At the turn of this century, the state of Illinois complained that the U.S. Army Corps of Engineers had failed to adequately clean up a radioactively-contaminated site in an African American neighborhood in Madison County. Sixteen years later, the problem remains unresolved.
Driving north on Illinois 3, the hulking World War II vintage factory dominates the surrounding landscape, its smokestacks towering over vestiges of deteriorating industrial infrastructure linked by rusty railroad tracks.
But the thousands of daily commuters who use this heavily traveled highway between St. Louis and Alton, Ill. can easily whiz by the former Dow Chemical foundry that straddles the towns of Venice and Madison without even noticing it.
For decades, the federal government has been turning a blind eye to the site, too, despite a plea from the state of Illinois to take a closer look at the radioactive waste known to contaminate the area inside and outside of the plant. The contamination is the byproduct of nuclear weapons production from the Manhattan Project and the Cold War.
In 2000, Thomas W. Ortciger, the then-director of the Illinois Department of Nuclear Safety made clear to the U.S. Army Corps of Engineers that the clean up of the site was insufficient to protect the human health of workers or residents. The Corps dismissed his appeals.
“… [T]here remains a lack of commitment by the Corps to remediate all contaminated areas at the site,” said Ortciger. His comment is contained in a letter to the Corps dated March 16, 2000. “The State of Illinois’ position on this matter is clearly articulated in the Department’s comments, and we urge you to reconsider them when finalizing your Record of Decision.”
In comments made at the sole public meeting held prior to Corps decision, which was held on Feb. 25, 2000, the Illinois Department of Nuclear Safety informed that the Corps that its clean up plan was insufficient. “The Corps has inadequately assessed the dose to the first group (workers) and has entirely ignored the second critical group (residents.)
The residents are still being ignored, and many of them have died in the intervening years.
The history of radioactive contamination at the foundry dates back to 1957, when Dow began processing uranium for fuel rods under a subcontract with St. Louis-based Mallinckdrodt Chemical Co., which was working for the U.S. Atomic Energy Commission. The plant was one of hundreds of low-priority radioactive sites nationwide identified by the federal government’s Formerly Utilized Sites Remedial Action Program in the 1990s. The subsequent government-mandated clean-up, which was overseen by the U.S. Army Corps of Engineers in 2000, focused mainly on uranium contamination inside facility and did not include additional monitoring or remediation at the adjacent 40-acre site.

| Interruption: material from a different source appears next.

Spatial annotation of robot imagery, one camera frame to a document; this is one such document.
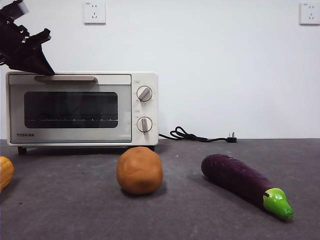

The thorium waste was the byproduct of another facet of the foundry’s operations — production of lightweight alloys used for military and aerospace applications. Between 1960 and 1973 Dow dumped millions of pounds of sludge containing 4 to 8 percent thorium behind the plant on the adjacent property. After Conalco took over the operation, the dumping continued for years, including monthly shipments of thorium waste produced at Dow facilities in Bay City and Midland, Mich.